The Welsh Government has unveiled a £120 million funding package aimed at reducing NHS waiting times and addressing the growing backlog in planned care across Wales.
The investment will support the implementation of the new Planned Care Recovery Plan, which aims to reduce the overall waiting list by 200,000 patients, eliminate all two-year waits, and bring diagnostic waiting times below eight weeks by March 2026.
Health Secretary Jeremy Miles said the latest funding would help accelerate the progress already made in recent months. NHS Wales has seen a two-thirds reduction in the longest waits over the past four months. The funding will enable more outpatient appointments, diagnostic tests and surgical procedures, including more than 20,000 cataract operations.
Alongside the financial support, all health boards are being asked to adopt changes designed to improve productivity and consistency across services. These requirements include:
• Reducing automatic follow-up appointments and allowing patients to request them only when needed
• Achieving a minimum of seven cataract procedures per surgical list by the end of September 2025
• Streamlining care pathways by removing unnecessary steps that do not improve patient outcomes
The Welsh Government expects these measures to strengthen service delivery while making the healthcare system more efficient and sustainable. Officials emphasised the importance of working with health boards to ensure that patients across Wales benefit from faster, safer, and more accessible care.
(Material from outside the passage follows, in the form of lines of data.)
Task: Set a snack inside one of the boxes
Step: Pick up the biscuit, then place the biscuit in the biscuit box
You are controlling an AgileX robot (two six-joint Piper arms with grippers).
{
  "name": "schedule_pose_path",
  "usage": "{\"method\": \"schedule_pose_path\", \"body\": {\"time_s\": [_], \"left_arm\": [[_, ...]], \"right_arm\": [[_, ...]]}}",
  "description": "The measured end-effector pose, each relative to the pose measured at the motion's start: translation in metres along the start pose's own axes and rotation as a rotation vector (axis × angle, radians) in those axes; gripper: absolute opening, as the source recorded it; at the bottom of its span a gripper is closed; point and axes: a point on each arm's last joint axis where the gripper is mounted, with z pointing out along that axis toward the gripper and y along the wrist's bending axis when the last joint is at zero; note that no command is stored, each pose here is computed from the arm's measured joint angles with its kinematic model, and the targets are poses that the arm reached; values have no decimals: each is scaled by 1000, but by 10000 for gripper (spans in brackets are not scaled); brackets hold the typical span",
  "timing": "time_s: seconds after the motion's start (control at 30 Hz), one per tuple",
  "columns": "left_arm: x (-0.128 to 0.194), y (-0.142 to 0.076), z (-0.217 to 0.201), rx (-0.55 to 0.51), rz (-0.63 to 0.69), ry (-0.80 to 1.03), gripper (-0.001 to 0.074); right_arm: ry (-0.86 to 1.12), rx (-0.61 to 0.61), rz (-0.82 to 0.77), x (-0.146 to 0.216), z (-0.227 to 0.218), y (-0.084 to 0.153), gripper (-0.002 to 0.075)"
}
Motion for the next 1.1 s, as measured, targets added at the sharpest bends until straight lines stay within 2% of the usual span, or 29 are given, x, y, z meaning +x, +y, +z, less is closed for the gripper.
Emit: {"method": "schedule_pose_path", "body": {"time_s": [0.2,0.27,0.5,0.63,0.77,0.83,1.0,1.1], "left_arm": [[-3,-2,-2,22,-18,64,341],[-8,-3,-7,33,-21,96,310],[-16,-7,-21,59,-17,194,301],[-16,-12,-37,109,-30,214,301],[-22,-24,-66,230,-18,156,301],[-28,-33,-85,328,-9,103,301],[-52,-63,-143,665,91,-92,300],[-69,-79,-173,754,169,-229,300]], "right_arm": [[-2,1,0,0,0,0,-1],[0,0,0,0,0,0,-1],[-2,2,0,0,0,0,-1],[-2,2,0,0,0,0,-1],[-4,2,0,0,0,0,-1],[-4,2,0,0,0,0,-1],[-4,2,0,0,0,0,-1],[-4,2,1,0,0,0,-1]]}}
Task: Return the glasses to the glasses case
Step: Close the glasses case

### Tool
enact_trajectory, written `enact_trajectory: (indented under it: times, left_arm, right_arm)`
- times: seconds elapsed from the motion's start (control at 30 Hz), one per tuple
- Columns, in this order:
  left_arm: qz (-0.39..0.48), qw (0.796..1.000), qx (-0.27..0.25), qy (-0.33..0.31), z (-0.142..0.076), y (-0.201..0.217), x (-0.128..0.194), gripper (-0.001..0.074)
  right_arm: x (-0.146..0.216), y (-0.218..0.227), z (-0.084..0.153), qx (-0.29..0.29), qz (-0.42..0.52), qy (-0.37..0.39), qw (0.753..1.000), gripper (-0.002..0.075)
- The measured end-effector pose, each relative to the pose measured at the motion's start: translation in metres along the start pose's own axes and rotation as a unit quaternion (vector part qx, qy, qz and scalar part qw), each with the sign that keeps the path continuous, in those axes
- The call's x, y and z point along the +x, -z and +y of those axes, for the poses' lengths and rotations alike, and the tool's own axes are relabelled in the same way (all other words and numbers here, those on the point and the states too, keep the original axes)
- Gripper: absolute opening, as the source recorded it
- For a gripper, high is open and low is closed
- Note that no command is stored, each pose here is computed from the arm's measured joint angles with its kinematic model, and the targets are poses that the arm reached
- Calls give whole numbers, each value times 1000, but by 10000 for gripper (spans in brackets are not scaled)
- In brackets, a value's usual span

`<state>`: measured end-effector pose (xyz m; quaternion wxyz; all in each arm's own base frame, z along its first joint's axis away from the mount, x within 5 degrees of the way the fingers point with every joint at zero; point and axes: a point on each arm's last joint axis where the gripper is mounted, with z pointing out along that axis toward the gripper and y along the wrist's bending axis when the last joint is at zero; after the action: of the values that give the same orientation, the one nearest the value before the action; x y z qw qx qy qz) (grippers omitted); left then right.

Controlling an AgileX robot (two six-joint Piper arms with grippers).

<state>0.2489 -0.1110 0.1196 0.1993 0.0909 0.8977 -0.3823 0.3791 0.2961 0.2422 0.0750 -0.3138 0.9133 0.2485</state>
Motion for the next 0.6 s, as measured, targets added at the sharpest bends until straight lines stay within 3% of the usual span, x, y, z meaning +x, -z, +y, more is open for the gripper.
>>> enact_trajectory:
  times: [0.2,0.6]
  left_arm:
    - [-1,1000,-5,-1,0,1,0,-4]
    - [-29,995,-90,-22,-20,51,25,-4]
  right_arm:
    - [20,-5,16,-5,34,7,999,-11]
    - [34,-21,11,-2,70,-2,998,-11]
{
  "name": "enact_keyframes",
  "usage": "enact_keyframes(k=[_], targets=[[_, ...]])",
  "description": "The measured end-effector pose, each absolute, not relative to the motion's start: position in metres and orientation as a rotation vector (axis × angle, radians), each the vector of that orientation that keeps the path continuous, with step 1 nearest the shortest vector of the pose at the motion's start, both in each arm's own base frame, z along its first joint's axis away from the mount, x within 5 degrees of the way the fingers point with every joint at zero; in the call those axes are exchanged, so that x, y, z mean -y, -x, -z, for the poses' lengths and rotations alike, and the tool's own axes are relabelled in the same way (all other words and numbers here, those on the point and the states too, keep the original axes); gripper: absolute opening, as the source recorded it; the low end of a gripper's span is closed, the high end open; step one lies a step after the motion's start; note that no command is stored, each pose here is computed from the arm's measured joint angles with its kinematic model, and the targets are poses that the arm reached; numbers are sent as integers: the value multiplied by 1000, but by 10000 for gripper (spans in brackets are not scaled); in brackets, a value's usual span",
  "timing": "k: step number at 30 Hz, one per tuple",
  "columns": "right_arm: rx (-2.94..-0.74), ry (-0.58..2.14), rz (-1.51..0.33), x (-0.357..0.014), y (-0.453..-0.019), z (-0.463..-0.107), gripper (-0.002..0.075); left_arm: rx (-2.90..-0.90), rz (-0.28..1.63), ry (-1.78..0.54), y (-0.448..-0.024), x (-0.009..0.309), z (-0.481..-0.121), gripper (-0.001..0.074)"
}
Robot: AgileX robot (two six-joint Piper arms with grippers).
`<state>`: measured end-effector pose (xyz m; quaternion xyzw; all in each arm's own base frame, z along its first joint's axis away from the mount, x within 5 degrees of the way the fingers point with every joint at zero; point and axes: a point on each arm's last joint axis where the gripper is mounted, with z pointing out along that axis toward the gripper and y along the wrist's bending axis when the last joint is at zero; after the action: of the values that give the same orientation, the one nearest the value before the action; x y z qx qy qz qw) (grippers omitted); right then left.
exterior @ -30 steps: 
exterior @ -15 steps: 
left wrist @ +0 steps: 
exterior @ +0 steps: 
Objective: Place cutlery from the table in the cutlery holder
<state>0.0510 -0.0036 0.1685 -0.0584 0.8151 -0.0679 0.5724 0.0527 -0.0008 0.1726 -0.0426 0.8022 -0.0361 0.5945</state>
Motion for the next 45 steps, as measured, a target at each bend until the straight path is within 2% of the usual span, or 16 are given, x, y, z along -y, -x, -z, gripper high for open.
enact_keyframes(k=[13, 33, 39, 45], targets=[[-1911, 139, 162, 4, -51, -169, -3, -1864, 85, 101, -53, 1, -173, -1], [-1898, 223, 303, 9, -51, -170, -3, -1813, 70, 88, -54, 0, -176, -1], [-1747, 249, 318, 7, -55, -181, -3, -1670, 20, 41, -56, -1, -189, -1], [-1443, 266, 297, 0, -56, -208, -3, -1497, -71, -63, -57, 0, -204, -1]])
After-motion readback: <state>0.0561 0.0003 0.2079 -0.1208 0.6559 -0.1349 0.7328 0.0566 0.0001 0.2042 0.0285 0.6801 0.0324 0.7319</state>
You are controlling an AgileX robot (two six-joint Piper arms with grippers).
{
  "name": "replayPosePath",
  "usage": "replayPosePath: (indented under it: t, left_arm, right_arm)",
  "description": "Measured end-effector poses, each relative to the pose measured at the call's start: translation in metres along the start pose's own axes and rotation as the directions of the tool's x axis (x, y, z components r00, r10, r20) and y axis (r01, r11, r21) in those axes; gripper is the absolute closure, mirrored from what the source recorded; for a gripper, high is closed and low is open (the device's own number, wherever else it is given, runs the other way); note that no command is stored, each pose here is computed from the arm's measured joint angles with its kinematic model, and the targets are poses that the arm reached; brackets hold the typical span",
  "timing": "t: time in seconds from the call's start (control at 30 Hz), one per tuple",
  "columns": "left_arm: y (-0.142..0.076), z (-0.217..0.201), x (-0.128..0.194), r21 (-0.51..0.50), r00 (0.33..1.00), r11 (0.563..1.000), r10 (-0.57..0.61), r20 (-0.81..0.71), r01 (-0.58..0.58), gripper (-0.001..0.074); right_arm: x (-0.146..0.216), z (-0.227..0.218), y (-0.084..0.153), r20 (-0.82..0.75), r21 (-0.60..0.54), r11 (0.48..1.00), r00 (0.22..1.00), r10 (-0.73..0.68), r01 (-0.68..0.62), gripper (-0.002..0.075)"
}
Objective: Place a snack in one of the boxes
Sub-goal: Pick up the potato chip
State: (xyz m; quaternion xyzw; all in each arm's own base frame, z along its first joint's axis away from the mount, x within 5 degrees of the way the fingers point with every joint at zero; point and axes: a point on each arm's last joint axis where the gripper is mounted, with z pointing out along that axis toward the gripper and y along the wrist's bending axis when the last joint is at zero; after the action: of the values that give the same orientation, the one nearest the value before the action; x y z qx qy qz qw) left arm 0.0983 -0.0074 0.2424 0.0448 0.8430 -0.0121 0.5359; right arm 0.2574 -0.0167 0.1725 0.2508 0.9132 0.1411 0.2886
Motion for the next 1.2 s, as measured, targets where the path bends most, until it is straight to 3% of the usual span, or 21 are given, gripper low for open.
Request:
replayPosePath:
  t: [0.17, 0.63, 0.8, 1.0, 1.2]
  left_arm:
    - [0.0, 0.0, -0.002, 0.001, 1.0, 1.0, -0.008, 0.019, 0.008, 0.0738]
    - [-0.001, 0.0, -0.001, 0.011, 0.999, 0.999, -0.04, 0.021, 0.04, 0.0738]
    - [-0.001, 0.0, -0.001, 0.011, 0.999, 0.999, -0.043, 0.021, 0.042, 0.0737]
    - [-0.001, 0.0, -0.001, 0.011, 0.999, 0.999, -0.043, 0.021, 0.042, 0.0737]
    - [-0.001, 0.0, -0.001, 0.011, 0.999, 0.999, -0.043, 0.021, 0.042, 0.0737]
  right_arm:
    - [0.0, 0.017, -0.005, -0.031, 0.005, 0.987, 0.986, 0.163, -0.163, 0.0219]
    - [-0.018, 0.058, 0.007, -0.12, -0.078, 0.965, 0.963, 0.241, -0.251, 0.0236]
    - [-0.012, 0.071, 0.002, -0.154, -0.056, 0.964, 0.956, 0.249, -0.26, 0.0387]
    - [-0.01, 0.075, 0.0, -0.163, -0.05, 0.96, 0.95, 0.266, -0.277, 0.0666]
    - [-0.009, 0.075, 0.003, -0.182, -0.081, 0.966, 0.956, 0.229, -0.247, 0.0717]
However, the Welsh Conservatives criticised the government’s ambitions, arguing that they fall short of what is needed. They highlighted that the promise to eliminate two-year waits was originally made more than two years ago and claimed that patients in Wales remain significantly more likely to wait over two years than those in England.
The opposition party called for a formal declaration of a health emergency and proposed diverting resources away from non-essential projects to focus entirely on reducing waiting times. They maintained that no patient should have to wait over a year for treatment.
The funding announcement is the latest step in the Welsh Government’s broader plan to modernise NHS services, increase capacity, and improve patient outcomes across the country.